About this task: Starting with the line that contains "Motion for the" and ending with the final line of the data below, print those lines exactly and nothing else.

Data below:
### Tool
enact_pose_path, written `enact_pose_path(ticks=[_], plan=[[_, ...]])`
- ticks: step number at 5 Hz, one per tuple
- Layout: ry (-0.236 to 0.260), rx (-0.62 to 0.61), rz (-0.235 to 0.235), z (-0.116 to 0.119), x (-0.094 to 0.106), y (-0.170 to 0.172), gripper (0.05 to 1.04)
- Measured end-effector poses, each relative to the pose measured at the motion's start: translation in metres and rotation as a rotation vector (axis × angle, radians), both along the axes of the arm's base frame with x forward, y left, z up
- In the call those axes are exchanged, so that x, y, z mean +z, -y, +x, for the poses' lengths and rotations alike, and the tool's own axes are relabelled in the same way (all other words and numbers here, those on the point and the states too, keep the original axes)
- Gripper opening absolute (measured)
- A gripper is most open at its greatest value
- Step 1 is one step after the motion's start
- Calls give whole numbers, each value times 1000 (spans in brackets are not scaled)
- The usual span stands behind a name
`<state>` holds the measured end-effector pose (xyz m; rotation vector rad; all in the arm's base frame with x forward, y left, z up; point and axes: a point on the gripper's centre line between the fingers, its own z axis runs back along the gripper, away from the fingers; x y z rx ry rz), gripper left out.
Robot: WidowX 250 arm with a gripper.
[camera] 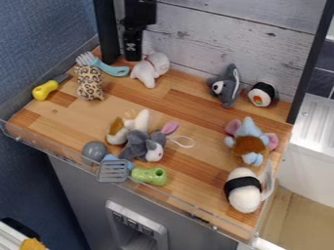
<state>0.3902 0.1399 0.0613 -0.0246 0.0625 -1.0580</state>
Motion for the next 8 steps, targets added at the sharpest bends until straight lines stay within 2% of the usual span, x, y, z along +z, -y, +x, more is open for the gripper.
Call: enact_pose_path(ticks=[1,2,3,4,5,6,8], plan=[[-6,55,-3,-11,0,-25,818],[-31,183,-7,-23,-8,-33,1006],[-23,395,9,-36,-10,-38,1004],[-28,561,20,-52,-22,-41,999],[-17,591,22,-55,-33,-39,998],[21,495,16,-49,-34,-40,998],[38,154,0,-34,-46,-34,999]])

Response:
Motion for the next 8 steps, targets added at the sharpest bends until straight lines stay within 2% of the usual span, x, y, z along +z, -y, +x, more is open for the gripper.
Call: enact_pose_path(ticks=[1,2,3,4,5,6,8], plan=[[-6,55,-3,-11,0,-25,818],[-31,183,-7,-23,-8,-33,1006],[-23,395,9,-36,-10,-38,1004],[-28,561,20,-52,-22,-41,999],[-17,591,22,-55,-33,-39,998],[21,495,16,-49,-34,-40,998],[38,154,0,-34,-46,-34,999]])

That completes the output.